- Your assignment
For each line in the data that includes "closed", make a copy.

- Collected material

++++++++++

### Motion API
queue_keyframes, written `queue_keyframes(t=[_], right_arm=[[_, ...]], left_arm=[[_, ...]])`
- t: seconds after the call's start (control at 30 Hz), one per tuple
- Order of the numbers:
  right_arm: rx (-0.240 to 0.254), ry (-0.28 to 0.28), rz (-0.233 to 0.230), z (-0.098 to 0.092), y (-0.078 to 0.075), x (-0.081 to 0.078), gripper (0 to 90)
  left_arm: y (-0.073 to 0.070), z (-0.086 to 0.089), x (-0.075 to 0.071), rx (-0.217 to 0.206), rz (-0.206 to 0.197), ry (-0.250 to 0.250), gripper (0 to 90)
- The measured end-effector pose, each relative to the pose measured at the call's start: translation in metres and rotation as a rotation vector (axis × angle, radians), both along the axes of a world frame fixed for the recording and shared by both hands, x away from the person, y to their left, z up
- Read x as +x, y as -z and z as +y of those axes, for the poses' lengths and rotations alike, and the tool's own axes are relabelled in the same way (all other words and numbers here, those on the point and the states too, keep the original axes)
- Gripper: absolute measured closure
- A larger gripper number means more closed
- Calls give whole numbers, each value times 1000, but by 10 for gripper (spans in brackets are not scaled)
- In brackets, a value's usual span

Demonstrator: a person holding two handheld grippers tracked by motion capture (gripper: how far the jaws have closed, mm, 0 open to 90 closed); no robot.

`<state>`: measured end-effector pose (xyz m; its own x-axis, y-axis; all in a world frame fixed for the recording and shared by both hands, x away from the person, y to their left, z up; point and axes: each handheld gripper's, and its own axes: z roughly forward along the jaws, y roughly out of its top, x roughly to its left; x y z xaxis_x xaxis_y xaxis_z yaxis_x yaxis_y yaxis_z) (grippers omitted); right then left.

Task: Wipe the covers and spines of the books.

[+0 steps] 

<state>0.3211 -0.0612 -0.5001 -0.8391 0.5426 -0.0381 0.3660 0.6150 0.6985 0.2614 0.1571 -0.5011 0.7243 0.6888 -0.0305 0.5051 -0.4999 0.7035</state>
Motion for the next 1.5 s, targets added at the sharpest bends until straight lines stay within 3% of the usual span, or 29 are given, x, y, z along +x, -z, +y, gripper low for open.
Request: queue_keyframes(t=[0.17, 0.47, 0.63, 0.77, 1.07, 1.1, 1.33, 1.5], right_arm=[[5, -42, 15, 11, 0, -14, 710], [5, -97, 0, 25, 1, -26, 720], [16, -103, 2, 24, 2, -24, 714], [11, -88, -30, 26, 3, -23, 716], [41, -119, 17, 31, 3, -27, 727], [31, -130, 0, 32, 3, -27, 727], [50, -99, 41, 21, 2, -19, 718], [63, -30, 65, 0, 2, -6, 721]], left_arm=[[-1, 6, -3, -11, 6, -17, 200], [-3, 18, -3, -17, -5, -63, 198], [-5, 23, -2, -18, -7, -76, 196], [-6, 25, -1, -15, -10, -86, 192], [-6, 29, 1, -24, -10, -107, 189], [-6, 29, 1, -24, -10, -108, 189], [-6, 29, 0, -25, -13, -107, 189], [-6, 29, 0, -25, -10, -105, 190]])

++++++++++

- Answer for the task
- A larger gripper number means more closed
Demonstrator: a person holding two handheld grippers tracked by motion capture (gripper: how far the jaws have closed, mm, 0 open to 90 closed); no robot.

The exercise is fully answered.